Comincia a farsi più chiara la situazione intorno alla morte di Andrea La Rosa, l’ex calciatore trovato morto nel novembre 2017 a Milano. Il 35enne è stato assassinato. Stando all’esito delle indagini portate avanti dai carabinieri e in seguito alla perizia sul corpo, il decesso di La Rosa sarebbe avvenuto per “l’azione combinata dell’inalazione dei fumi dell’acido e del confinamento all’interno del bidone”.

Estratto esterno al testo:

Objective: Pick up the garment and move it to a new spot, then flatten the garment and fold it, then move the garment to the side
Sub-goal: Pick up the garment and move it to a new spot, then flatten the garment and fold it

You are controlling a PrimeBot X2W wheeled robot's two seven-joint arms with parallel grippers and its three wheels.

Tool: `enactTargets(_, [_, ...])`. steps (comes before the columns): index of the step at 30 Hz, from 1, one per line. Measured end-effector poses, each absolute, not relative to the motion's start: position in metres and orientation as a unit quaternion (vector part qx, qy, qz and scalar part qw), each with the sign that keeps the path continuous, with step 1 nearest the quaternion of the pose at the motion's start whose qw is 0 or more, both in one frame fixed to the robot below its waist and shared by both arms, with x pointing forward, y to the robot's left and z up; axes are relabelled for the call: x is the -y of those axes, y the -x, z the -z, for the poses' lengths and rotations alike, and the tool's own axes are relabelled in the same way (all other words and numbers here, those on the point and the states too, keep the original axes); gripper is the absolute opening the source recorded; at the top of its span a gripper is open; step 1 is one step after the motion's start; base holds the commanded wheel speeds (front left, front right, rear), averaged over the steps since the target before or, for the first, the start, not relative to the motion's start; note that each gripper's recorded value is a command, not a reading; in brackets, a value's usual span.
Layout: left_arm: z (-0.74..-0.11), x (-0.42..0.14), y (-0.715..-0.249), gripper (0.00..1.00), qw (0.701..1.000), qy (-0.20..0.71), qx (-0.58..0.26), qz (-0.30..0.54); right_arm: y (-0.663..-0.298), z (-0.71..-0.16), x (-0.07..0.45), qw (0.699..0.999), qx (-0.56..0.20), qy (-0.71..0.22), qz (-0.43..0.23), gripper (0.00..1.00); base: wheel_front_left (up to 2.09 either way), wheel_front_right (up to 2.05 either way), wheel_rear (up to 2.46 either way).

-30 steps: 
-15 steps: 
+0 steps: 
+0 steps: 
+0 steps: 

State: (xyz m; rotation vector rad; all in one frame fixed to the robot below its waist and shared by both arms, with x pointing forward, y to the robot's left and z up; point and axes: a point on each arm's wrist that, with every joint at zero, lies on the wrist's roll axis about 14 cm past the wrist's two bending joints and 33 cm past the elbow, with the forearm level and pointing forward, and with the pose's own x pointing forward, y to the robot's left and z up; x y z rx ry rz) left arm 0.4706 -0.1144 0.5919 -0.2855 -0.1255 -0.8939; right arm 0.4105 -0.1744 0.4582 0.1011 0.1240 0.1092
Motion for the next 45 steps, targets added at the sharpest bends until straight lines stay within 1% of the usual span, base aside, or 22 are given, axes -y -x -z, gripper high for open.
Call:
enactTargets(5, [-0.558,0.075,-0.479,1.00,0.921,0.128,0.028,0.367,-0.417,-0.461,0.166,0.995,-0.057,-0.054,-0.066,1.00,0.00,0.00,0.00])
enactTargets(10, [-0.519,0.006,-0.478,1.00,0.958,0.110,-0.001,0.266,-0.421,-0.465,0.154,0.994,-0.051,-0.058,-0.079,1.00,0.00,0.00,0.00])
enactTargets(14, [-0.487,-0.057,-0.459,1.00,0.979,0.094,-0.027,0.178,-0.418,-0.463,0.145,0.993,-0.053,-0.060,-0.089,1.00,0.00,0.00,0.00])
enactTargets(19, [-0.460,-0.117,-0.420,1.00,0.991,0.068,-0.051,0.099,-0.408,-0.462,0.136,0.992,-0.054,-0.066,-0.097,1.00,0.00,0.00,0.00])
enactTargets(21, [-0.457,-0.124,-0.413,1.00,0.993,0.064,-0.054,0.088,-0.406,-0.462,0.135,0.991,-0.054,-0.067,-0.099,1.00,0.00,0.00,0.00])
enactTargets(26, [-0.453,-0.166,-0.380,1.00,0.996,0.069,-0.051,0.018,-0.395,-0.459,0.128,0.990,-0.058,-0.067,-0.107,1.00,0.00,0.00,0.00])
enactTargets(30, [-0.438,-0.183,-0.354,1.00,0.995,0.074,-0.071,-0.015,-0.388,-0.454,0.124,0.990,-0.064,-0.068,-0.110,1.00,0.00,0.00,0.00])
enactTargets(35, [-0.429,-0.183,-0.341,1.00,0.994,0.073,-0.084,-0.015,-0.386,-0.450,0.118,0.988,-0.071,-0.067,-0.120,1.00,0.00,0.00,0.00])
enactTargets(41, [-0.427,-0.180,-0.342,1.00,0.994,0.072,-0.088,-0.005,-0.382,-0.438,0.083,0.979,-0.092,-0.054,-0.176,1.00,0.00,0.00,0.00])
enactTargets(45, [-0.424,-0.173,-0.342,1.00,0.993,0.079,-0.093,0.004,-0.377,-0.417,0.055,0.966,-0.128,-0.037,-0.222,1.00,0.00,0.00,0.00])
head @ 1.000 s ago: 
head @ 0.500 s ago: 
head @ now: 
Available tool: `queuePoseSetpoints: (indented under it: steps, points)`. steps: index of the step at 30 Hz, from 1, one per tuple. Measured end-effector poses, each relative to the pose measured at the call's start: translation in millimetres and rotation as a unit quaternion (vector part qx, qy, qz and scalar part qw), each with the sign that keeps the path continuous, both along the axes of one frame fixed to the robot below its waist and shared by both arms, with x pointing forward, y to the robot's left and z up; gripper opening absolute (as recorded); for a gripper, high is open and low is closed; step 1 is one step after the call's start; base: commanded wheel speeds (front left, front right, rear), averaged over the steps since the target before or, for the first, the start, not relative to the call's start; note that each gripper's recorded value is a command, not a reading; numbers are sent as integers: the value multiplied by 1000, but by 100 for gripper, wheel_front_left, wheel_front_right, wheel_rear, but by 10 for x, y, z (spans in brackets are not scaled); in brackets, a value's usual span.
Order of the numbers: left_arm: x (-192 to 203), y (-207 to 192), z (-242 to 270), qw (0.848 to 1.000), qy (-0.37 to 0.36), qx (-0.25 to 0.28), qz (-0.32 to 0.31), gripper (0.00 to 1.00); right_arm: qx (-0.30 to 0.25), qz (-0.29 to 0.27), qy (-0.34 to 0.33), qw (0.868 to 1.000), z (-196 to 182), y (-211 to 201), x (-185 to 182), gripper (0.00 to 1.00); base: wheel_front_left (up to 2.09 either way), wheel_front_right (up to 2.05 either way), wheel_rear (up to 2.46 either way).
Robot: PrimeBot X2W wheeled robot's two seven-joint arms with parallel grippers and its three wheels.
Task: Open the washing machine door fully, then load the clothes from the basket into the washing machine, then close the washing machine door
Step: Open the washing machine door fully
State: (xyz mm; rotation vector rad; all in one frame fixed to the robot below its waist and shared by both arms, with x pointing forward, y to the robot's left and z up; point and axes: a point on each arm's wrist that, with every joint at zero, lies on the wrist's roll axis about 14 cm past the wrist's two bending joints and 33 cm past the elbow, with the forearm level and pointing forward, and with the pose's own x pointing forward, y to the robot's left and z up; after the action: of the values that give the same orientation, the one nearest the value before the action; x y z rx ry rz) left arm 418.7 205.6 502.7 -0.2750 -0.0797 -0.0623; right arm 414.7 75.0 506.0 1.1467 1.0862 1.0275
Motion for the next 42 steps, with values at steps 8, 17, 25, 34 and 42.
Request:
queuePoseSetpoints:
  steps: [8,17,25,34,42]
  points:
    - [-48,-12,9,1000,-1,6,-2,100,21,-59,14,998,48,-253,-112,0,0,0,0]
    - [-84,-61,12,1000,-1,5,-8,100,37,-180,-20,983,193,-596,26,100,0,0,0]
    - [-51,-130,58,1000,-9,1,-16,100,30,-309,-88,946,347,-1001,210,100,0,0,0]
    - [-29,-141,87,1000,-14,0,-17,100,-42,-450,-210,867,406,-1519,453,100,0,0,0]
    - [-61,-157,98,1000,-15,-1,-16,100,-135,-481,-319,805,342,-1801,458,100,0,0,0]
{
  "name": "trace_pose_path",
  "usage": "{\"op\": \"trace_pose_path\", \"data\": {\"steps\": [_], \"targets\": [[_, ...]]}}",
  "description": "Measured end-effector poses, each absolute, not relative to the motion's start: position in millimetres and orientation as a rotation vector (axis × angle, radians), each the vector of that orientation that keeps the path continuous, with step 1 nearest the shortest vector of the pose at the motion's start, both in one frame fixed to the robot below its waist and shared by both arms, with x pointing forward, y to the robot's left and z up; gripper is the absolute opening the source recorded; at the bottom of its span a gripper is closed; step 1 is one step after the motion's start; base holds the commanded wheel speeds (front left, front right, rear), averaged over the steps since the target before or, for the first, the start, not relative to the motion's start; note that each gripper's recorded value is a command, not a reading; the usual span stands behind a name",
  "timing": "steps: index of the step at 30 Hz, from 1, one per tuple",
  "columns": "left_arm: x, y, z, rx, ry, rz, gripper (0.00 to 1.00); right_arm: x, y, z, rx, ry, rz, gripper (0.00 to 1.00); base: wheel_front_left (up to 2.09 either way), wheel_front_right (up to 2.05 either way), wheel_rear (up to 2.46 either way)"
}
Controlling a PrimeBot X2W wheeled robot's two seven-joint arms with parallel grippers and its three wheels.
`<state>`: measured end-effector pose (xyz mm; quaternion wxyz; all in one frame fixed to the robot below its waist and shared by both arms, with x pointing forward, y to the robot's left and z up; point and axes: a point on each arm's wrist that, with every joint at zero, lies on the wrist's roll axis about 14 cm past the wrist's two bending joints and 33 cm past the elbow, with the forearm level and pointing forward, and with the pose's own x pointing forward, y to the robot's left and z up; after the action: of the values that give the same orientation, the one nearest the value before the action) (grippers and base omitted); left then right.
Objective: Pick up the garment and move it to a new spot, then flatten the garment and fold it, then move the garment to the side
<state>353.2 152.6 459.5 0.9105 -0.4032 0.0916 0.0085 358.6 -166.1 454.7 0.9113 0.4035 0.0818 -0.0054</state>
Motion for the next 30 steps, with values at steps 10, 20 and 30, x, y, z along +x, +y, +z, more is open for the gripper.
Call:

L’ex calciatore è stato infilato all’interno di questo bidone proprio con l’intento di scioglierlo nell’acido. Dato il risultato della perizia, appare evidente come Andrea La Rosa fosse ancora vivo quando è stato inserito nel bidone, e pertanto non sarebbe morto per le ferite riportate all’interno della cantina di Via Cogne: un particolare che aumenta l’orrore nei confronti di questa macabra vicenda.

Arrestati Raffaele Rullo e sua madre

Le forze dell’ordine hanno provveduto ad arrestare due persone nella giornata di lunedì: si tratta di Raffaele Rullo e a sua madre Antonietta Biancaniello. Entrambi sono finiti dietro le sbarre e devono rispondere dell’accusa di aver assassinato La Rosa per un debito nei confronti dell’ex calciatore di oltre 30mila euro.

Stando alla ricostruzione effettuata dai militari, Rullo avrebbe attirato La Rosa nella casa di Via Cogne con l’inganno: una volta lì, l’ex calciatore sarebbe stato narcotizzato dai due e successivamente infilato nel bidone con l’acido.